▶ [What the exercise asks]: Your task is to reproduce exactly the lines that run from the beginning of the data through the line where "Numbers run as" appears.

▶ [Data excerpt]:
··········
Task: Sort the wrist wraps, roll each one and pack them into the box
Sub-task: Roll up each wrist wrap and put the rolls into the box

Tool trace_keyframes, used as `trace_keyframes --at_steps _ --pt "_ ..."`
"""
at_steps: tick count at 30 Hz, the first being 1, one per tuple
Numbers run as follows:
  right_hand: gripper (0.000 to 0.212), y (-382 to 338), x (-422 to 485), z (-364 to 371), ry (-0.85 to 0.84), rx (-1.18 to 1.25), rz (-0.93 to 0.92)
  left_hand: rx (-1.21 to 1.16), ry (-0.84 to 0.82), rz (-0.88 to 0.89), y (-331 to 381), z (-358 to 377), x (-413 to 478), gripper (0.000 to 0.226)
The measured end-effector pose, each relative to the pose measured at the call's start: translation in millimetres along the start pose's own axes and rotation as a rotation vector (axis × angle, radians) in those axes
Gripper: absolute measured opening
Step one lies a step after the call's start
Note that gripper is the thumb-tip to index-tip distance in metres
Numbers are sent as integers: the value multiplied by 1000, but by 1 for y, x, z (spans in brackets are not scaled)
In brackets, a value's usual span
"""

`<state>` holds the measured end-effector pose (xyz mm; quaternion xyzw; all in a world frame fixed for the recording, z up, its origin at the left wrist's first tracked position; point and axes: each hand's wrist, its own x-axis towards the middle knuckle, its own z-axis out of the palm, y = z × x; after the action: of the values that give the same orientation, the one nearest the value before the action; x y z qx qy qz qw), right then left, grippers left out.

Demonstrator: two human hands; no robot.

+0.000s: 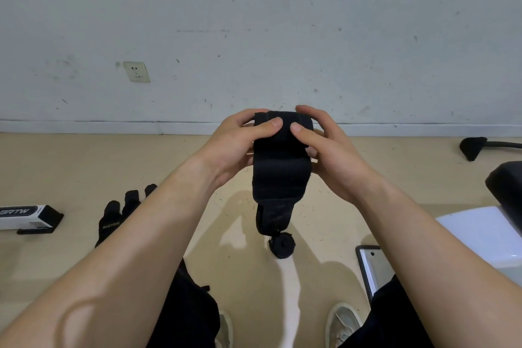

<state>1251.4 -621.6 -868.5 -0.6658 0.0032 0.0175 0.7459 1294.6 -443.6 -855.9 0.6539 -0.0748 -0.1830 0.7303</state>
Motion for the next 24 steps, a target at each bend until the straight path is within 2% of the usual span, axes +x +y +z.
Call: trace_keyframes --at_steps 7,11,15,18,21,24 --pt "24 -1 -1 1 63 -41 -25 75 -46 42 -1 -5 1 38" --pt "11 -1 2 -2 164 -78 -57 133 -63 48 -3 -6 2 38" --pt "17 2 5 -8 334 -133 -23 179 -69 43 -6 -3 2 38" --pt "23 5 8 -16 426 -199 95 158 -40 34 -6 -5 3 37" --pt "28 6 6 -21 389 -312 192 88 13 39 -6 -7 5 36" --pt "27 3 3 -16 238 -319 206 -15 99 30 -8 -6 8 34"
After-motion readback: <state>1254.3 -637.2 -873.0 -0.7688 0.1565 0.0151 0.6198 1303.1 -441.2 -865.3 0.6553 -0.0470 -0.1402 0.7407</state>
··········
▶ [Worked solution]:
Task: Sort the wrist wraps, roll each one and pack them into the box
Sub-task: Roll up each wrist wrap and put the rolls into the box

Tool trace_keyframes, used as `trace_keyframes --at_steps _ --pt "_ ..."`
"""
at_steps: tick count at 30 Hz, the first being 1, one per tuple
Numbers run as follows:

There's no more to the output.